:: SOURCE DATA ::

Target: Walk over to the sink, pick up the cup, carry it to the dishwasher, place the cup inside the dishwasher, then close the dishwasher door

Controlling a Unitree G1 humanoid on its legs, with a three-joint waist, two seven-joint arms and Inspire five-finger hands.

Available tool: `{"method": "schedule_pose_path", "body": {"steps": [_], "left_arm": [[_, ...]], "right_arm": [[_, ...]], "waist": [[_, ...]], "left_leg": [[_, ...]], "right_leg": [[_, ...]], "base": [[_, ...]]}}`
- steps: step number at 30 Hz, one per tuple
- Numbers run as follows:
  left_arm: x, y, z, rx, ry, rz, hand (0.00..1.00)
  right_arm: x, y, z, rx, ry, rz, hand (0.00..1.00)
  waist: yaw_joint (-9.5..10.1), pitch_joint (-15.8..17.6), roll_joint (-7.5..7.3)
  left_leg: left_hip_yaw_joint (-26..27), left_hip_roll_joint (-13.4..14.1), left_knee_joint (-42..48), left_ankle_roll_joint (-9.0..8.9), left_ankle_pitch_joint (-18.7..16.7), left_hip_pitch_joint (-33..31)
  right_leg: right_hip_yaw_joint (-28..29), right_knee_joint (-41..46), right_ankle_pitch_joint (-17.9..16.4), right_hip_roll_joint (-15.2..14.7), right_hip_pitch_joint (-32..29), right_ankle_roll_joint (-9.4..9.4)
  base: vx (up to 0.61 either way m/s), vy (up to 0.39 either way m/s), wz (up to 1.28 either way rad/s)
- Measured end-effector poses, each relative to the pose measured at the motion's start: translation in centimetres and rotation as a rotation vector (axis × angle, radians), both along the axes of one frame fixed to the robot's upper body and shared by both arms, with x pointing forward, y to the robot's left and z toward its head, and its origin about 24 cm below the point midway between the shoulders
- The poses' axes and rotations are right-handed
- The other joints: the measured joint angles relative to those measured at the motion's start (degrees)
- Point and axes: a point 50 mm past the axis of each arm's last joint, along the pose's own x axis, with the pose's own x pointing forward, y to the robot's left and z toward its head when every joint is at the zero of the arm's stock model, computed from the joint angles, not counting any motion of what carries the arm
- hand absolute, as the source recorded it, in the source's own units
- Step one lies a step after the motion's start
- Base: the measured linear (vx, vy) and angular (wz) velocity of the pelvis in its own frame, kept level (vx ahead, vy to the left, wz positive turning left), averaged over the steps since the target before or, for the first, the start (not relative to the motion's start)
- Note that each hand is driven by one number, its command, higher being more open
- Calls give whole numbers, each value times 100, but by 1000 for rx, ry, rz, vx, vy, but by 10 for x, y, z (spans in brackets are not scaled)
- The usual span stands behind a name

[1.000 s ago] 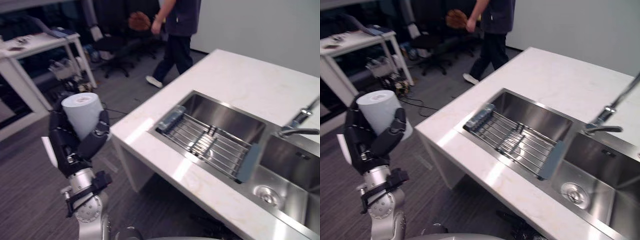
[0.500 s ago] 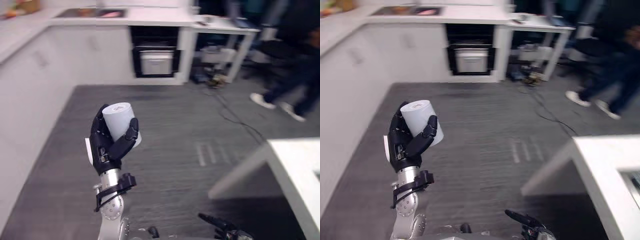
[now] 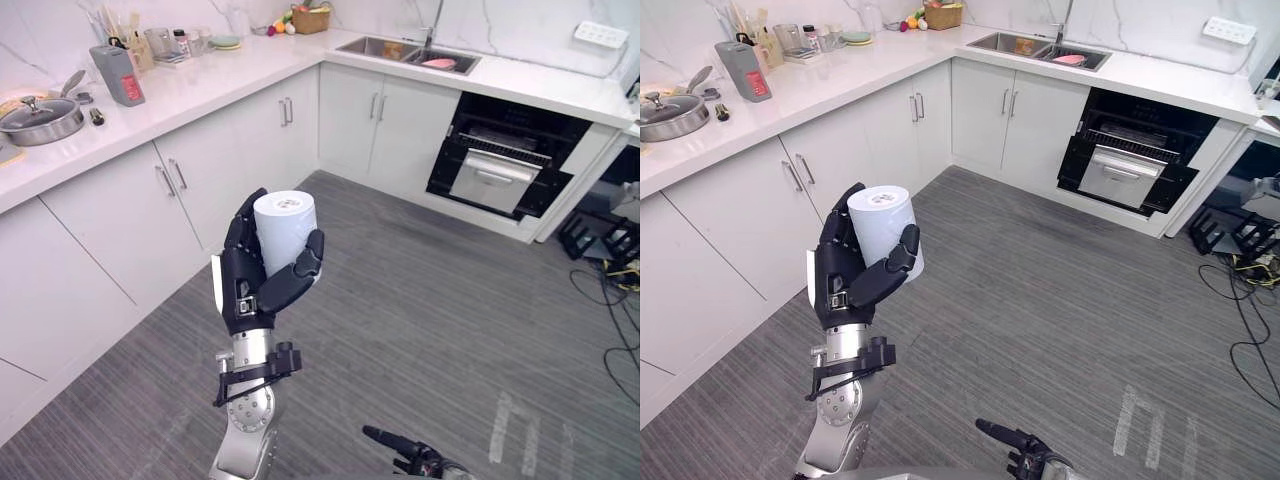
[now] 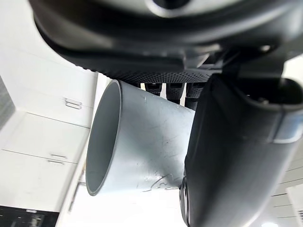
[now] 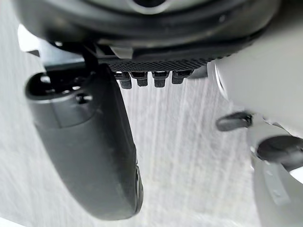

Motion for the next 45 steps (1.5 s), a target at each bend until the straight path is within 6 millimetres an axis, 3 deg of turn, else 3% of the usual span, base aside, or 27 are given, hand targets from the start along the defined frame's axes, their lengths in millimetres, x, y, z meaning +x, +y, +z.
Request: {"method": "schedule_pose_path", "body": {"steps": [3,4,5,10,12,14,17,20,22,26,32,35,37,39,40,42,43,44,45], "left_arm": [[-1,2,-14,33,67,-1,0],[-1,3,-19,44,86,-1,0],[-9,26,-46,217,219,1,0],[-10,27,-48,211,228,11,0],[-13,30,-50,174,246,49,0],[-9,26,-44,140,218,52,0],[-4,17,-32,55,161,33,0],[6,19,-18,-11,84,42,0],[7,25,-10,-57,46,60,0],[5,36,0,-102,-24,108,0],[3,50,-3,-129,-15,167,0],[1,52,-4,-126,-8,176,0],[-5,56,1,-130,-27,192,0],[-10,58,7,-127,-52,197,0],[-14,62,11,-127,-69,214,0],[-18,70,12,-109,-78,239,0],[-20,75,14,-101,-90,258,0],[-21,78,15,-96,-102,267,0],[-21,79,15,-95,-101,271,0]], "right_arm": [[2,2,-1,3,13,3,100],[2,3,-1,4,20,4,100],[10,10,-2,5,1,37,100],[5,9,-3,4,11,30,100],[-6,6,-2,17,-10,14,100],[-3,6,0,31,-41,9,100],[-10,7,1,66,-52,5,100],[-11,11,3,118,-70,1,100],[-9,13,4,160,-84,-13,100],[-13,15,3,192,-67,-18,100],[-10,15,2,215,-69,-21,100],[-4,16,3,222,-85,-15,100],[4,15,6,228,-112,0,100],[7,16,6,227,-117,2,100],[9,13,8,220,-126,7,100],[8,13,8,219,-127,5,100],[9,12,8,216,-133,3,100],[12,10,9,209,-137,4,100],[12,9,8,208,-136,2,100]], "waist": [[-34,8,-24],[-40,40,-105],[-222,125,-87],[-222,74,-70],[-267,-178,-11],[-448,-237,-15],[-530,-354,-22],[-513,-339,-35],[-463,-323,-55],[-366,-329,-55],[-356,-236,-82],[-348,-36,-87],[-287,250,-23],[-241,380,-43],[-202,450,19],[-195,468,-2],[-187,557,-24],[-201,633,12],[-201,650,3]], "left_leg": [[-3,-95,471,-167,-93,-95],[25,-122,470,-109,-286,-168],[224,-77,-1423,196,1197,78],[376,-41,-1336,124,1071,96],[687,50,-1095,84,813,78],[677,91,-953,81,745,105],[688,163,-803,12,659,123],[736,250,-742,-66,602,190],[940,361,-722,-3,450,238],[810,386,-733,-65,629,179],[487,339,-890,-86,806,155],[444,414,-339,-106,554,-10],[429,737,990,-208,-72,-363],[449,961,2458,-135,-175,-1007],[457,1219,3606,150,33,-1555],[485,1364,4246,131,330,-1837],[607,1425,4365,81,187,-1907],[735,1367,3947,31,-119,-1931],[781,1280,3586,29,-185,-1935]], "right_leg": [[58,-88,1,-111,173,0],[87,-91,1,-186,186,1],[223,-362,372,-163,-50,93],[379,-355,369,-135,-108,91],[669,-334,349,-78,-115,67],[627,-342,303,-77,6,45],[598,-337,245,-26,103,1],[609,-264,177,46,187,-61],[619,-78,82,83,187,-71],[484,-9,16,59,206,-71],[484,-10,-42,39,261,-66],[499,88,-131,80,304,-99],[529,452,-457,282,324,-203],[534,792,-673,378,239,-284],[546,1029,-832,486,237,-337],[558,1094,-917,507,327,-436],[556,1082,-950,500,441,-448],[557,1047,-986,455,533,-456],[553,1014,-995,407,556,-443]], "base": [[135,17,0],[68,61,-2],[23,41,-1],[0,1,-18],[41,9,-65],[75,-13,-6],[58,-36,3],[-18,-48,1],[-70,-63,7],[-30,-39,30],[-10,-15,30],[-30,-28,4],[-60,-47,-7],[-58,-45,-8],[-15,-40,-7],[65,4,1],[137,55,14],[132,75,15],[123,126,12]]}}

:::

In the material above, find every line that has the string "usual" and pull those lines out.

# RESPONSE TO THIS EXERCISE:
- The usual span stands behind a name
Motion for the next 45 steps (1.5 s), a target at each bend until the straight path is within 6 millimetres an axis, 3 deg of turn, else 3% of the usual span, base aside, or 27 are given, hand targets from the start along the defined frame's axes, their lengths in millimetres, x, y, z meaning +x, +y, +z.

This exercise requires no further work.